(Task brief) Among the lines below, restate word for word only those from the line with "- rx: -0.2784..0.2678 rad" through the line with "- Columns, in", with both end lines kept.

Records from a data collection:
--- --- ---
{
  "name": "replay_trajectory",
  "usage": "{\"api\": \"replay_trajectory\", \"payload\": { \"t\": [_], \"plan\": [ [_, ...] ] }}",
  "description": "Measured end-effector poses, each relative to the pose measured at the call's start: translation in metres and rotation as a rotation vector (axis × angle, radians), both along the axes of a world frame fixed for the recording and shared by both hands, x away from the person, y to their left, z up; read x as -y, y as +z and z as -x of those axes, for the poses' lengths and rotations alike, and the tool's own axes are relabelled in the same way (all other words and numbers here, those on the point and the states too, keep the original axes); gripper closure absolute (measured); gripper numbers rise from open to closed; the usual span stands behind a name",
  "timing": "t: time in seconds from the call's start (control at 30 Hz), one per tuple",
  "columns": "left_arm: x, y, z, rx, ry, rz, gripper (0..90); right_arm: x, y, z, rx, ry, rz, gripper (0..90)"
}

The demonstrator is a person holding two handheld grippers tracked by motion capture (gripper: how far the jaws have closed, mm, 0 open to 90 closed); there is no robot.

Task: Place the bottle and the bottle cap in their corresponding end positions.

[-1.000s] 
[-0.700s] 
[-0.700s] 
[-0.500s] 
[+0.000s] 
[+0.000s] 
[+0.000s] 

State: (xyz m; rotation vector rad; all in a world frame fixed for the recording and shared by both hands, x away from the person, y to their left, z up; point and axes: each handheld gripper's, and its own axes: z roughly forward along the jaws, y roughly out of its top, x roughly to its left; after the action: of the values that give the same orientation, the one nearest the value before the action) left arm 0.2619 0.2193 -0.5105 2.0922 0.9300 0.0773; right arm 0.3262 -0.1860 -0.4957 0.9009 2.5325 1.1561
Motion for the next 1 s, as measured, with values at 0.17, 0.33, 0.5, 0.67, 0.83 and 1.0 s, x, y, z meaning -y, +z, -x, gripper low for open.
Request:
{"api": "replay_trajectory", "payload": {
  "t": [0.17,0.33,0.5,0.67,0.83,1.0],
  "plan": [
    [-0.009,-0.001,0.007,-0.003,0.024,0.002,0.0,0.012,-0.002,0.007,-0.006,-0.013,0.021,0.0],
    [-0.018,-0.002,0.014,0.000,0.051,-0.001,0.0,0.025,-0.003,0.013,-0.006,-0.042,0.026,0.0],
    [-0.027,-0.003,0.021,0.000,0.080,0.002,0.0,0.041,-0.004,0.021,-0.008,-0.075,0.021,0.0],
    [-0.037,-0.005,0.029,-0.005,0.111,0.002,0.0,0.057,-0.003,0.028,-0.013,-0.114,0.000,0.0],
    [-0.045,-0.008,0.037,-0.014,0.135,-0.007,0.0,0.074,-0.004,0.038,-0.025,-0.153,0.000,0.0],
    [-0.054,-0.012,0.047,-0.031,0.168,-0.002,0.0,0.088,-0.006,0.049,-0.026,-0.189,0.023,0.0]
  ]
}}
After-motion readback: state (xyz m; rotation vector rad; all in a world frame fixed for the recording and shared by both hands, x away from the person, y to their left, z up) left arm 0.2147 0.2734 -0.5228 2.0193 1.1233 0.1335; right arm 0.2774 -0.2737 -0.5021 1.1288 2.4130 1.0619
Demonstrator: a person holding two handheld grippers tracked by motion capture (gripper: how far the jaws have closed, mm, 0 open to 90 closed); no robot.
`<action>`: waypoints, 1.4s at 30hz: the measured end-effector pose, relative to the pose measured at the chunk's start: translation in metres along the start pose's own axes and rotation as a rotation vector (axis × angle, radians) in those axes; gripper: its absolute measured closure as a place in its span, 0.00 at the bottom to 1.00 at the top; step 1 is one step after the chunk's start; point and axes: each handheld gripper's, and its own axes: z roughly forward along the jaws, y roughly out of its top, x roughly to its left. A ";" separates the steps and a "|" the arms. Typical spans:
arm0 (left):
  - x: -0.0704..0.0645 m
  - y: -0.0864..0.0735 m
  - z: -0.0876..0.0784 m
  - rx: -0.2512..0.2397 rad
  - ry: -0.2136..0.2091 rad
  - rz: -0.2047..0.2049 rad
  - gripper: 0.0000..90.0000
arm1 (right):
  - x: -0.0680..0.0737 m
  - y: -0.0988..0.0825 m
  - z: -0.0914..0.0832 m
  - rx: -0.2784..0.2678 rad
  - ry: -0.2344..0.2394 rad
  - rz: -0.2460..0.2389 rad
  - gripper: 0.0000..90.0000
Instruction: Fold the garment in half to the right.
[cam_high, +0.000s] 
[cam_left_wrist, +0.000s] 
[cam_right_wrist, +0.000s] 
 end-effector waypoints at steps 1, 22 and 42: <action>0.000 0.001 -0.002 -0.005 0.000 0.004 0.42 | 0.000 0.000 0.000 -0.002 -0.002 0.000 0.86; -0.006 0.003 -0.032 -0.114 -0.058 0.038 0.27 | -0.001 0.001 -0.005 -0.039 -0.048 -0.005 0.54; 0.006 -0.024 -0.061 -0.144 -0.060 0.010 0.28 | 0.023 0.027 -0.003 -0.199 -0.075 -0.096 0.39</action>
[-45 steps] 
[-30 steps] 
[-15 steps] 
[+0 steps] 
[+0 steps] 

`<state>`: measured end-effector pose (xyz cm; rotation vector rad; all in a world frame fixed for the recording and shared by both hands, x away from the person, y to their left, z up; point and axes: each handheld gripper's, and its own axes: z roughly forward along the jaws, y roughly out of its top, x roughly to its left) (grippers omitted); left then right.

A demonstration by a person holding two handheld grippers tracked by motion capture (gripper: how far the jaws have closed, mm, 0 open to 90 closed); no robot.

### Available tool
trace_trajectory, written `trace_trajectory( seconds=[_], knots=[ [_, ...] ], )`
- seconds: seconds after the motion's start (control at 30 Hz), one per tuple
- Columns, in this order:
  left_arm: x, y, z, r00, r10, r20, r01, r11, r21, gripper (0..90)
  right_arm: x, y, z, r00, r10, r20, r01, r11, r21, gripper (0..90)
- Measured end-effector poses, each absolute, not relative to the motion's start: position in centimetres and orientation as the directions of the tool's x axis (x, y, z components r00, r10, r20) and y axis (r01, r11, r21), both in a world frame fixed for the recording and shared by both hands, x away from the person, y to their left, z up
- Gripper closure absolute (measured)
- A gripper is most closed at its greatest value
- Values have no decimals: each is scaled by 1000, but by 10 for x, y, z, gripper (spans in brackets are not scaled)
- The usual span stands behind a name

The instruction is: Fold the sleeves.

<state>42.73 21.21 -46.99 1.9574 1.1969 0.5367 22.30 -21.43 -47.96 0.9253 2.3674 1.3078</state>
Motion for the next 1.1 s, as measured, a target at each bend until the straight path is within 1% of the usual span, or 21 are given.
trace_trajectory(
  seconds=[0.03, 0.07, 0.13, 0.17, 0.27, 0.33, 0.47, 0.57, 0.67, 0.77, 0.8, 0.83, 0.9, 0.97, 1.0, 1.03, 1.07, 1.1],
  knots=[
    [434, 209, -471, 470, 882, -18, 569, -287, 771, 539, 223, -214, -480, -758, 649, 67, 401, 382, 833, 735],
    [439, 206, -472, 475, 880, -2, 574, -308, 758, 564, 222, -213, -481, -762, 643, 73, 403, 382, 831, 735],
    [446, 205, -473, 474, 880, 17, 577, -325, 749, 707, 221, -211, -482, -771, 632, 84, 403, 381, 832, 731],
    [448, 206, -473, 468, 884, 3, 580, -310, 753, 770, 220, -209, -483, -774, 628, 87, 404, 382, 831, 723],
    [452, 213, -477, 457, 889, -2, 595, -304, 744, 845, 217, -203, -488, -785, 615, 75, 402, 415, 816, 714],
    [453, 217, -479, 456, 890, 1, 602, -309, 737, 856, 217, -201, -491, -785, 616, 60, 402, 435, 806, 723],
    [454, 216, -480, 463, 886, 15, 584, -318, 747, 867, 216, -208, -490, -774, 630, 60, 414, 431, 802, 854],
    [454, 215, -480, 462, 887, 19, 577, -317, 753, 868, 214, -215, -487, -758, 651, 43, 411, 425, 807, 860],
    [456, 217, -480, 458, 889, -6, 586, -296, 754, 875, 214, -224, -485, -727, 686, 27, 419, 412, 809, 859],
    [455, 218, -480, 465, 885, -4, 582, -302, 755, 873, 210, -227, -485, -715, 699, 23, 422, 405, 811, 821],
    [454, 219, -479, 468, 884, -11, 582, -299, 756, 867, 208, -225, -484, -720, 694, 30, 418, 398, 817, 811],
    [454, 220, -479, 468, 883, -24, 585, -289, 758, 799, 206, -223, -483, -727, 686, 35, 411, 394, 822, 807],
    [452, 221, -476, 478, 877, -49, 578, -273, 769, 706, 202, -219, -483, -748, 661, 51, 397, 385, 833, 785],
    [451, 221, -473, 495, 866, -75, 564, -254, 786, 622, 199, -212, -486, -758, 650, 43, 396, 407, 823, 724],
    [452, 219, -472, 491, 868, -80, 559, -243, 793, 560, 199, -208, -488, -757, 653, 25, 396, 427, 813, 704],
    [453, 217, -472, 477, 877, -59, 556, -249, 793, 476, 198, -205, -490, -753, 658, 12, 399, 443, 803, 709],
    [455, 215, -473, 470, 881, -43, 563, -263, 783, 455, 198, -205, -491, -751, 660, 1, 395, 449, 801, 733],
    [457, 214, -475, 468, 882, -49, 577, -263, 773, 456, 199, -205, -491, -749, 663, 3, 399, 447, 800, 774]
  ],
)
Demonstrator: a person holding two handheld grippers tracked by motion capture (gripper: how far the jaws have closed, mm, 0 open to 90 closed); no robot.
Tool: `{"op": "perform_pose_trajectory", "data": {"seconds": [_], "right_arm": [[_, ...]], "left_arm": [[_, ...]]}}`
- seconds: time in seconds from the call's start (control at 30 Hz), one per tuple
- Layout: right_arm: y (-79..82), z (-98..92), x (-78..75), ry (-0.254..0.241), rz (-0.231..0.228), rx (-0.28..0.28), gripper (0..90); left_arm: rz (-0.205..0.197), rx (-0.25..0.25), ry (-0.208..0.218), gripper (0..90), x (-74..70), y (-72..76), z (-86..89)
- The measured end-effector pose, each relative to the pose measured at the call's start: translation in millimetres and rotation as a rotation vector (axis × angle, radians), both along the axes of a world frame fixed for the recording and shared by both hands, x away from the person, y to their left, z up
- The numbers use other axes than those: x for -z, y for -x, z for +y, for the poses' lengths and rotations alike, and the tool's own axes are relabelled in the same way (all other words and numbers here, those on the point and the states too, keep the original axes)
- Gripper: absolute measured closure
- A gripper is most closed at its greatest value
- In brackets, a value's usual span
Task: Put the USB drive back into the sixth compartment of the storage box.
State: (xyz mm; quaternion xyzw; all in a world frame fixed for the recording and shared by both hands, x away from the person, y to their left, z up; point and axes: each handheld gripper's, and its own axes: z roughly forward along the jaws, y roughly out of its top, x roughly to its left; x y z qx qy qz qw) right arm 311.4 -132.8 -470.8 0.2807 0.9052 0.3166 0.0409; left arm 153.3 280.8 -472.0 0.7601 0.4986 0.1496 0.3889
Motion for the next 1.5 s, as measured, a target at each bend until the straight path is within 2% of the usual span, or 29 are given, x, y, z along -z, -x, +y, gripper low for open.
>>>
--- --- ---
(Solution for this exercise)
  - rx: -0.2784..0.2678 rad
  - ry: -0.2344..0.2394 rad
  - rz: -0.2460..0.2389 rad
  - gripper: 0.0000..90.0000
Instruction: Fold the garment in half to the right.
[cam_high, +0.000s] 
[cam_left_wrist, +0.000s] 
[cam_right_wrist, +0.000s] 
 end-effector waypoints at steps 1, 22 and 42: <action>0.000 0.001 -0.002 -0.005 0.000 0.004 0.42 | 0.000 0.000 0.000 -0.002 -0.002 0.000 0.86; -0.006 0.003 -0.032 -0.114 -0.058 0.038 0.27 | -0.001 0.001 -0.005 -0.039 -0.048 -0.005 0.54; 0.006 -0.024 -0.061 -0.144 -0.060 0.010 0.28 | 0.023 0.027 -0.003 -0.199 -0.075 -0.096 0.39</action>
[-45 steps] 
[-30 steps] 
[-15 steps] 
[+0 steps] 
[+0 steps] 

`<state>`: measured end-effector pose (xyz cm; rotation vector rad; all in a world frame fixed for the recording and shared by both hands, x away from the person, y to their left, z up; point and axes: each handheld gripper's, and its own axes: z roughly forward along the jaws, y roughly out of its top, x roughly to its left) (grippers omitted); left then right.

A demonstration by a person holding two handheld grippers tracked by motion capture (gripper: how far the jaws have closed, mm, 0 open to 90 closed); no robot.

### Available tool
trace_trajectory, written `trace_trajectory( seconds=[_], knots=[ [_, ...] ], )`
- seconds: seconds after the motion's start (control at 30 Hz), one per tuple
- Columns, in this order:

The answer has been given in full.